**Task requirements**.
Please write each entry out again exactly as shown.

[Saved data entries]
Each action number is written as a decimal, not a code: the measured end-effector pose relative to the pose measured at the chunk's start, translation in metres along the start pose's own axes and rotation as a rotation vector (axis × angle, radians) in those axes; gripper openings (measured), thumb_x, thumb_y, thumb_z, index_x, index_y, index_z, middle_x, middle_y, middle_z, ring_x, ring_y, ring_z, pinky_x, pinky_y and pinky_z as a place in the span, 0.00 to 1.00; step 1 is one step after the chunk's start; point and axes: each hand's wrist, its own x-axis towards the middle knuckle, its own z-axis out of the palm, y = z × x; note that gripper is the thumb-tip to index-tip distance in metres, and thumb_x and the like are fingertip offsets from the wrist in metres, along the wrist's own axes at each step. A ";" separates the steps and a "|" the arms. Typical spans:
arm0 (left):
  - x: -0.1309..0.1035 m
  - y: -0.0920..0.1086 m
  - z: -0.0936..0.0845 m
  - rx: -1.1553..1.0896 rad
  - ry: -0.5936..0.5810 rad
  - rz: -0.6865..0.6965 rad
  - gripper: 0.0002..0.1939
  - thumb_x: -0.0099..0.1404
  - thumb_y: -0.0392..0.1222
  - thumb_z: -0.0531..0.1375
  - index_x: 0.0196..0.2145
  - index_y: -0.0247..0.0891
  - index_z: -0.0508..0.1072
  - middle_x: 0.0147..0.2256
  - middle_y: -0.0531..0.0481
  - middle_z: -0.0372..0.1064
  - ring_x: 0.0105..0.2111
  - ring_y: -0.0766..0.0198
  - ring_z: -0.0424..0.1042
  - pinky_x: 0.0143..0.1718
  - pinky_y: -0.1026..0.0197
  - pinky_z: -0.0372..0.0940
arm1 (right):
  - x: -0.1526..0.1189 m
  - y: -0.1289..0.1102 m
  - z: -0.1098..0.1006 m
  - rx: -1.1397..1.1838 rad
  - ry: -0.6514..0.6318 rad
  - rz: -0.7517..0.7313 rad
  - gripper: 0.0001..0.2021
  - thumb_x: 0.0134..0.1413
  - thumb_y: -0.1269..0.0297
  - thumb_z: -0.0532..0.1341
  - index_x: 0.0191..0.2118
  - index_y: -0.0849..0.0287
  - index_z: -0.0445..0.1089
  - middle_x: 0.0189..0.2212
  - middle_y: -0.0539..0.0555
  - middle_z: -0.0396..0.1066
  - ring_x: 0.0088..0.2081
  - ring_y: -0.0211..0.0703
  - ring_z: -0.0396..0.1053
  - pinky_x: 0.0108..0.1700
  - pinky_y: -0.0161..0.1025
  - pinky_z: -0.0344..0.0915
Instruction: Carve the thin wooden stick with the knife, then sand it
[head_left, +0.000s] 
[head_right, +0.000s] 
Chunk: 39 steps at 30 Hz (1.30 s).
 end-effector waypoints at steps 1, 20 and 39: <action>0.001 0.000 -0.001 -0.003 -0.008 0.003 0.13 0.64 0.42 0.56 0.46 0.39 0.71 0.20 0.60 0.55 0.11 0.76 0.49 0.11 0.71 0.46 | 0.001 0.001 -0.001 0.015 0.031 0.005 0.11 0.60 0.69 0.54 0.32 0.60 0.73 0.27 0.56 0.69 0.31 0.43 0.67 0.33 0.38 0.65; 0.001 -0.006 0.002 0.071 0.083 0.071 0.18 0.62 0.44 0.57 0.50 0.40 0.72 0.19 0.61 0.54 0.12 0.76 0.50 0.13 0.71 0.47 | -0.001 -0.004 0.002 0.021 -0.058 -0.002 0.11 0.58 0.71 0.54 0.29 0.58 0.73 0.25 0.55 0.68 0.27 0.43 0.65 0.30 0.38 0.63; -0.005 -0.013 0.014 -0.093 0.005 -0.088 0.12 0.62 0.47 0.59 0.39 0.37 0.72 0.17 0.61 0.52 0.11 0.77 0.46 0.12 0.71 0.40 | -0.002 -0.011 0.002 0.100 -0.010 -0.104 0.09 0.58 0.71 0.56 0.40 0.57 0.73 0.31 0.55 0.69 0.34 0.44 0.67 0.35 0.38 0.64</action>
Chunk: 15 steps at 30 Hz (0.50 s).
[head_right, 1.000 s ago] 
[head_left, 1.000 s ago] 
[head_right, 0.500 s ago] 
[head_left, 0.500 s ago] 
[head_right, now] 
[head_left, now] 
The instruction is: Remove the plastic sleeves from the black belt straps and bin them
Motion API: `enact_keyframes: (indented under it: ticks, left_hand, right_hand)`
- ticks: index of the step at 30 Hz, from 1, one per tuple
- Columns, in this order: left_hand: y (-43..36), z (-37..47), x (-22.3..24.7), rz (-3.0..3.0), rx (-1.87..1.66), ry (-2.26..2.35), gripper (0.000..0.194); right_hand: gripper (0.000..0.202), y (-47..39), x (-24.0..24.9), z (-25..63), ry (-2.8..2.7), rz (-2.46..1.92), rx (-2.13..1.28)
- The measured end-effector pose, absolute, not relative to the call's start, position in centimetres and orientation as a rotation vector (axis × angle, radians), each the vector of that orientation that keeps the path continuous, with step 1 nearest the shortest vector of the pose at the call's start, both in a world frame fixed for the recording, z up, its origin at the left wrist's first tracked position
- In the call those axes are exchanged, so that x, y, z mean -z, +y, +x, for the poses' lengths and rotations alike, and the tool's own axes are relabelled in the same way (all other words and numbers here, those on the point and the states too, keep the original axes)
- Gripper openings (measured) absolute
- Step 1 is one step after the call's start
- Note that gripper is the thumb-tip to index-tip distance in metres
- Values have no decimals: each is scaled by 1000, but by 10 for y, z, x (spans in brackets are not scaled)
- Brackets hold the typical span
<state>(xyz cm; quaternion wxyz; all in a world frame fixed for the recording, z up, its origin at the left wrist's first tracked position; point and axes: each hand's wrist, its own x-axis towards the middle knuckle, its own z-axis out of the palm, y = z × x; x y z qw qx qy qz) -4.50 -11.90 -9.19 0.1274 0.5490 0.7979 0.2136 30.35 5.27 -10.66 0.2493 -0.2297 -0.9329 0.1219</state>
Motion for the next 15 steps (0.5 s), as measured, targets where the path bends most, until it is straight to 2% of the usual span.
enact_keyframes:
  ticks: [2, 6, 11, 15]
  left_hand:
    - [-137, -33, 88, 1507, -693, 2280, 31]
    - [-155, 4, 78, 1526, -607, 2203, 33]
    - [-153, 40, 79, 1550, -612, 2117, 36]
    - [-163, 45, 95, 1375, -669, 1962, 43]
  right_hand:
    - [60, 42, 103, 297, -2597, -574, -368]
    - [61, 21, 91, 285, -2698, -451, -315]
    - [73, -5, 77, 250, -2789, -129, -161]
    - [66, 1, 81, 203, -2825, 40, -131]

**Written reply**.
Each action number is written as a decimal, not a code: the measured end-effector pose relative to the pose measured at the chunk's start, translation in metres along the start pose's own axes and rotation as a rotation vector (axis × angle, radians) in those axes; gripper openings (measured), thumb_x, thumb_y, thumb_z, index_x, index_y, index_z, middle_x, middle_y, middle_z, ring_x, ring_y, ring_z, pinky_x, pinky_y and pinky_z as a place in the span, 0.00 to 1.00; step 1 is one step after the chunk's start; point and axes: each hand's wrist, its own x-axis towards the middle knuckle, its own z-axis out of the palm, y = z × x; note that gripper is the thumb-tip to index-tip distance in metres, and thumb_x and the like are fingertip offsets from the wrist in metres, along the wrist's own axes at each step. A ";" separates the steps and a "|" the arms. Typical spans:
arm0 (left):
  - x: -0.1309..0.1035 m
  - y: -0.0920..0.1086 m
  - z: -0.0936..0.0845 m
  - rx: -1.1553..1.0896 rad
  - ry: -0.5936..0.5810 rad
  - rz: -0.6865..0.6965 rad
  - gripper: 0.0002..0.1939
  - thumb_x: -0.0099..0.1404
  - thumb_y: -0.0392..0.1222
  - thumb_z: -0.0531..0.1375
  - index_x: 0.0196..0.2145
  - index_y: -0.0247..0.0891
  - index_z: -0.0508..0.1072
  - middle_x: 0.0147..0.2256
  - middle_y: -0.0531..0.0481
  - middle_z: -0.0372..0.1064
  - ring_x: 0.0105..0.2111
  - ring_y: -0.0766..0.0198
  - ring_z: -0.0424..0.1042
  - pinky_x: 0.0143..0.1718
  - pinky_y: -0.1026..0.0197
  - pinky_z: -0.0372..0.0940
arm1 (right):
  - x: -0.1526..0.1189 m
  - y: -0.1289..0.1102 m
  - z: -0.1098..0.1006 m
  - rx: -1.1397..1.1838 rad
  - ry: -0.6514..0.6318 rad
  - rz: -0.7517..0.7313 rad
  - gripper: 0.0001..0.2021
  - thumb_x: 0.0134..0.1413
  - thumb_y: -0.1269..0.0297
  - thumb_z: -0.0532..0.1341
  - index_x: 0.0191..0.2118
  - index_y: -0.0849..0.0287
  - index_z: -0.0445..0.1089
  - middle_x: 0.0189..0.2212
  - middle_y: -0.0539..0.0555
  - middle_z: -0.0396..0.1066
  - ring_x: 0.0088..0.2081
  - ring_y: -0.0211..0.0703
  - ring_z: -0.0396..0.1053
  - pinky_x: 0.0108..0.1700
  - pinky_y: -0.0161..0.1025
  - pinky_z: -0.0344..0.0915
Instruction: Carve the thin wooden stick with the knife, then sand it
[head_left, +0.000s] 
[head_right, +0.000s] 
Chunk: 39 steps at 30 Hz (1.30 s).
 end-effector waypoints at steps 1, 20 and 39: <action>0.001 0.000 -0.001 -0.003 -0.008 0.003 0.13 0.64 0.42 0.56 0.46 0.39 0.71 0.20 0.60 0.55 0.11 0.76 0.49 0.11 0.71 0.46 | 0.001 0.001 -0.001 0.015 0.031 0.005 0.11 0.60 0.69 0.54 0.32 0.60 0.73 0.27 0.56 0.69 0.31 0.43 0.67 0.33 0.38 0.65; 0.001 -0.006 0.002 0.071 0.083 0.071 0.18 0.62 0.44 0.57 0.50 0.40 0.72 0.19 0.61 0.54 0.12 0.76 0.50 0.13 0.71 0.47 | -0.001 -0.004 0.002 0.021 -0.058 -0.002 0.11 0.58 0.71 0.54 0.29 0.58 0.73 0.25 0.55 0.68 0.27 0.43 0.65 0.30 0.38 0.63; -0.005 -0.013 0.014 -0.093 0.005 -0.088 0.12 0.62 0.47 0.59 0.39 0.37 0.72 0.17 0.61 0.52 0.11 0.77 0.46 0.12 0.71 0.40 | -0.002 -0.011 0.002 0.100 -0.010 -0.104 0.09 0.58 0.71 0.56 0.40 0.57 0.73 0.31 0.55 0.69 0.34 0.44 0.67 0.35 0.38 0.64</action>
Chunk: 15 steps at 30 Hz (0.50 s).
[head_right, 1.000 s ago] 
[head_left, 1.000 s ago] 
[head_right, 0.500 s ago] 
[head_left, 0.500 s ago] 
[head_right, now] 
[head_left, now] 
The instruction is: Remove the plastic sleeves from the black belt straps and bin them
Motion API: `enact_keyframes: (indented under it: ticks, left_hand, right_hand)`
- ticks: index of the step at 30 Hz, from 1, one per tuple
- Columns, in this order: left_hand: y (-43..36), z (-37..47), x (-22.3..24.7), rz (-3.0..3.0), rx (-1.87..1.66), ry (-2.26..2.35), gripper (0.000..0.194); right_hand: gripper (0.000..0.202), y (-47..39), x (-24.0..24.9), z (-25..63), ry (-2.8..2.7), rz (-2.46..1.92), rx (-2.13..1.28)
- The measured end-effector pose, absolute, not relative to the call's start, position in centimetres and orientation as a rotation vector (axis × angle, radians), each the vector of that orientation that keeps the path continuous, with step 1 nearest the shortest vector of the pose at the call's start, both in a world frame fixed for the recording, z up, its origin at the left wrist's first tracked position
- In the call those axes are exchanged, so that x, y, z mean -z, +y, +x, for the poses' lengths and rotations alike, and the tool's own axes are relabelled in the same way (all other words and numbers here, those on the point and the states too, keep the original axes)
- Gripper openings (measured) absolute
- Step 1 is one step after the call's start
- Note that gripper is the thumb-tip to index-tip distance in metres
- Values have no decimals: each is scaled by 1000, but by 10 for y, z, x (spans in brackets are not scaled)
- Brackets hold the typical span
<state>(xyz cm; quaternion wxyz; all in a world frame fixed for the recording, z up, its origin at the left wrist's first tracked position; point and axes: each hand's wrist, its own x-axis towards the middle knuckle, its own z-axis out of the palm, y = z × x; x y z qw qx qy qz) -4.50 -11.90 -9.19 0.1274 0.5490 0.7979 0.2136 30.35 5.27 -10.66 0.2493 -0.2297 -0.9329 0.1219</state>
Motion for the next 15 steps (0.5 s), as measured, targets where the path bends most, until it is straight to 2% of the usual span.
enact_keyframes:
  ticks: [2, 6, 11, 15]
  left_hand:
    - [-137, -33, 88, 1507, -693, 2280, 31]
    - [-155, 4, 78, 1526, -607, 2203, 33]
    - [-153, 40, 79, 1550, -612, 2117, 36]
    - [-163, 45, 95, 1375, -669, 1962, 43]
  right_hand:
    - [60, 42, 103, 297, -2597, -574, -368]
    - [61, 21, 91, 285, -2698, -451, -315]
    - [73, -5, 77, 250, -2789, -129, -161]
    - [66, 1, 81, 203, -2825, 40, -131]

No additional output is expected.